The catalyst for her arrival was the first time I experienced sex with another person. I was preteen and it was non consensual. The way I saw the world and myself in it changed from that point forward. But looking back it was in the weeks and months that followed, in my attempt to keep it a secret and understand it privately that this part of myself came to be.  That was nearly 15 years ago, when my ideas about my sexuality had barely evolved past the curiously innocent explorations I enjoyed in private and the things I’d observed around me. Yet there I was, suddenly a “woman”, terribly ashamed, really fucking angry, and also intensely curious about the over whelming power of carnal desire. So naturally I became a vengeful harlot warrior. Ha.
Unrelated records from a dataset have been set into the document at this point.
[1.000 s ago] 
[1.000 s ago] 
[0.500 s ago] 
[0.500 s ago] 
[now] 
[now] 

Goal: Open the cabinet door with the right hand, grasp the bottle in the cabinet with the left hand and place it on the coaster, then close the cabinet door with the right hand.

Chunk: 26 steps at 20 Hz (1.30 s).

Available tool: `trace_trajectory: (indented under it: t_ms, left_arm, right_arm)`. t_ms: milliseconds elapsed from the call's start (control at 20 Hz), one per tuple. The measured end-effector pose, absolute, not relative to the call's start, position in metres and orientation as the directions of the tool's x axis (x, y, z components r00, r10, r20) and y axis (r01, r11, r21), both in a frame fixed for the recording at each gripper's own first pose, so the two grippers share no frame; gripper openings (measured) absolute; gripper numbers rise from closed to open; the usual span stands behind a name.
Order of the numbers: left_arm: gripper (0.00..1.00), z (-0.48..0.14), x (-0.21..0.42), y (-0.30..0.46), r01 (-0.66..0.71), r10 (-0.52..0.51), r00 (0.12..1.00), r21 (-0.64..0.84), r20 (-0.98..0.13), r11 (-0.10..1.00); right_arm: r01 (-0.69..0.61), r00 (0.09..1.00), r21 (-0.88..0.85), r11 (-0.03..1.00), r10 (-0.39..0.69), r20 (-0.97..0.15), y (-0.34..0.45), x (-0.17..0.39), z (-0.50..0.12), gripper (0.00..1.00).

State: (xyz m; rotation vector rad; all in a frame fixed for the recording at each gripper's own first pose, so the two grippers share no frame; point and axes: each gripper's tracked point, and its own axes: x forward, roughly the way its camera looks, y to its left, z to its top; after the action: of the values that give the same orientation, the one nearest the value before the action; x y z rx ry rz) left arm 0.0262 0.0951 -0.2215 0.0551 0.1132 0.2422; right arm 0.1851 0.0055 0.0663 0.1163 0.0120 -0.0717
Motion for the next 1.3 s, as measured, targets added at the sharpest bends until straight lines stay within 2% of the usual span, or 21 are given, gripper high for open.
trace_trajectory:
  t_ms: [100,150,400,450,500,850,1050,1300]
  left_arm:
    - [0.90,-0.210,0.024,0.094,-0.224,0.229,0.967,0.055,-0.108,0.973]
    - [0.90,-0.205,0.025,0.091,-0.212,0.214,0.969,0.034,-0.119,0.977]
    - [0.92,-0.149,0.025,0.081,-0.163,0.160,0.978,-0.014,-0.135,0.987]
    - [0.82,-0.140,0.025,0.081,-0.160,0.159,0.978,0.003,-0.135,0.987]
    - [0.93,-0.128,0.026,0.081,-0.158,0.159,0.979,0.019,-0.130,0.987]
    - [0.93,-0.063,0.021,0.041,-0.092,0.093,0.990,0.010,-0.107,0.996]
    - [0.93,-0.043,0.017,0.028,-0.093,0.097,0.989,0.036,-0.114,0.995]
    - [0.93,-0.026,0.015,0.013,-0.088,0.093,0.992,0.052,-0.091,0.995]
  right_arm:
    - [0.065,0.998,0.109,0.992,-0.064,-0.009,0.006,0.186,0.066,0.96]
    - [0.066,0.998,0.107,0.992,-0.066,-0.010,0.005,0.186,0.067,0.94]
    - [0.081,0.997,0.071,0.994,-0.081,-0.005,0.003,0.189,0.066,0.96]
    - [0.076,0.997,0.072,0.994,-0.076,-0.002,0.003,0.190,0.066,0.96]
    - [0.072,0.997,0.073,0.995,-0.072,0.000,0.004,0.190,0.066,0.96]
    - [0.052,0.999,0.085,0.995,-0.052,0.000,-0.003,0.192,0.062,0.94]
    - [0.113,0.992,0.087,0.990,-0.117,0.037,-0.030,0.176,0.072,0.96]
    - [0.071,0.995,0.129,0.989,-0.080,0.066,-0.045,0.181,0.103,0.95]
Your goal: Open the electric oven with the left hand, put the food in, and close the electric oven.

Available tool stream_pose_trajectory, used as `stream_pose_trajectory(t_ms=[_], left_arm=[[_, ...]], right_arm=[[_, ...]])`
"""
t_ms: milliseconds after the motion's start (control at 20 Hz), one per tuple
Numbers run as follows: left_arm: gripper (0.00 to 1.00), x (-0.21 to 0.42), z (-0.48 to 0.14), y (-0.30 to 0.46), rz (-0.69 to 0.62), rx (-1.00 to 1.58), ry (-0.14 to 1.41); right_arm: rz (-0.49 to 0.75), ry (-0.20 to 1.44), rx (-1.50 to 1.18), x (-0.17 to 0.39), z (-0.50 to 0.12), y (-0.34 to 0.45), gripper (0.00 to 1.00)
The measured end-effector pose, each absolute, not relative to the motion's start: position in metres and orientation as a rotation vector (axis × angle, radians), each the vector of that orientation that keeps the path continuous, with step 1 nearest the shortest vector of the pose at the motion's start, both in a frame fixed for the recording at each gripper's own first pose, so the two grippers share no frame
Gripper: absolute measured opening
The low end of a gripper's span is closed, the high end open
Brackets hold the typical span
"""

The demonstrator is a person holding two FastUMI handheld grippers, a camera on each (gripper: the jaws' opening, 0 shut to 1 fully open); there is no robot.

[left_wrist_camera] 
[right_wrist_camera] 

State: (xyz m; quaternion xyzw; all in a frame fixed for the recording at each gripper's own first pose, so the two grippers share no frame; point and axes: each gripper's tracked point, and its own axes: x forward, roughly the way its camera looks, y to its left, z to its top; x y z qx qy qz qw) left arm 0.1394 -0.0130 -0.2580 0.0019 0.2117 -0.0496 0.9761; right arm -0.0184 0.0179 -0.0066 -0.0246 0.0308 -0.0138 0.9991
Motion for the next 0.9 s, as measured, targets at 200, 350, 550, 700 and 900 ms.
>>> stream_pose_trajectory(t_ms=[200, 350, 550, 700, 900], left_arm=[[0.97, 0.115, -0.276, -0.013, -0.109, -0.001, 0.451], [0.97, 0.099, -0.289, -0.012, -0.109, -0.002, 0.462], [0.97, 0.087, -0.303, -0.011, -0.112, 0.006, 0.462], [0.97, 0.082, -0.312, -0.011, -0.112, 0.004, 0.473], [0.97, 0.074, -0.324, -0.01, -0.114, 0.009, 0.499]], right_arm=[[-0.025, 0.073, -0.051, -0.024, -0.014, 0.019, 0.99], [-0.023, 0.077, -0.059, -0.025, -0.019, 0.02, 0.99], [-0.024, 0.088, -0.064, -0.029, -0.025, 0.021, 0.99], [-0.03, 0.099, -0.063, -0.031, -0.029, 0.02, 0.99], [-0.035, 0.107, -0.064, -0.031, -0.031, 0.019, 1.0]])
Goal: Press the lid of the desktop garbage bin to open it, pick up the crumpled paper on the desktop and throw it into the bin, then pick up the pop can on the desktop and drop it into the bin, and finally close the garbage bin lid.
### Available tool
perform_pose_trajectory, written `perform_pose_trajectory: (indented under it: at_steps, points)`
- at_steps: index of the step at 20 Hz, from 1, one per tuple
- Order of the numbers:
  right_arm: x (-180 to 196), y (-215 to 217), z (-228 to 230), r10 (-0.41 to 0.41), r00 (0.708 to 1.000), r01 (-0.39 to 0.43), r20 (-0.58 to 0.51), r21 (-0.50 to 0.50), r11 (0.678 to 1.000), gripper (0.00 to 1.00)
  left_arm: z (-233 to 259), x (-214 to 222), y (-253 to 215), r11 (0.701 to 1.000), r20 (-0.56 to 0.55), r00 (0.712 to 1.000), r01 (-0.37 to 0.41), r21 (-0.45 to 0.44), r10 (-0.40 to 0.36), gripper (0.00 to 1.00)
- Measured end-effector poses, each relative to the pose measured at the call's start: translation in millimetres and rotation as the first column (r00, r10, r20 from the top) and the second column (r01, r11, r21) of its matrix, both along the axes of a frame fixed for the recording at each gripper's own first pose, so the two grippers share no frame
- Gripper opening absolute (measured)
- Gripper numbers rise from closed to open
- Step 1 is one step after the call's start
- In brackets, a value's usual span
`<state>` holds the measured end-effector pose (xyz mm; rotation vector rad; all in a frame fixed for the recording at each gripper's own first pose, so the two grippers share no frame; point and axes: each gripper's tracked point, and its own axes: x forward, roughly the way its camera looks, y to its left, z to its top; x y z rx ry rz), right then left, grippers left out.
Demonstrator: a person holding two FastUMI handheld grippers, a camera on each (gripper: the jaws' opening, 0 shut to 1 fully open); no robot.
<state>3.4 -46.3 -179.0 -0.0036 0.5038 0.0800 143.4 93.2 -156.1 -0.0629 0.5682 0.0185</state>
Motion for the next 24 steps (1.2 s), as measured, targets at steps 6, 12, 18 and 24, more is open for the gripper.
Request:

In reality I was more like an angry, out of control promiscuous girl and I played the part to a T. By 16 I had dropped out of school and moved away from home, and by 17 I was a full blown drug addict, all the while my relationship with my dark passenger becoming even more intertwined as that was the deal, she would protect me from harm, not with kung fu, or a sword and shield, but by deadening my ability to feel anything about everything that was incoming and outgoing and sharpening my skills at seduction. My range of emotion consisted of anger and lust.

Then just months before my 18th birthday my parents had me escorted to rehab and in the woods of Alabama is where I stayed for 2 years. Lots of things happened for me in that time. One of which was speaking candidly about being raped, which until then I had fought hard to never have to do. I got in touch with and was humbled by nature, as the program was based outdoors. And by the end I felt as though I had truly exorcised my dark passenger and was ready to stand on my own two feet. This notion lasted for approximately 6 weeks after returning home, before I came to the realization that I was still fully capable of all the necessary evils required for satisfying that hungry place inside of me, not to mention that I preferred it, because without that sultry presence I was left to awkwardly resume the missionary position in life, following rules, asking permission and being just one in a sea of millions. So for me there was no question about inviting her to stay. Because more than the feeling of anything I could drink or drug I could do, I missed the lust….so bla bla bla six years later I am about to celebrate 4 years together with Jones. At two years I kind of panicked. I just never saw myself in a long term relationship and didn’t know if I even wanted to be, so I moved out. Ultimately I knew my hesitations to move forward with Jones had less to do with whether or not he and I were a good fit, and more to do with being able to trust myself not be a compulsive harlet. I took a pretty hard look at that and have since moved back home, and very gladly I might add, but still feel like I have to temper myself a bit. So when I stumbled upon Ev`Yan’s writing at Sex Love and Liberation, the world shifted for me again. Here I was trying to stifle my deepest of sexual urges in order to maintain healthy relationships. Both with myself and others, yet I am reading her words and daily notes encouraging me to live in them, explore them and relish them. And not for the sake of power but of liberation……..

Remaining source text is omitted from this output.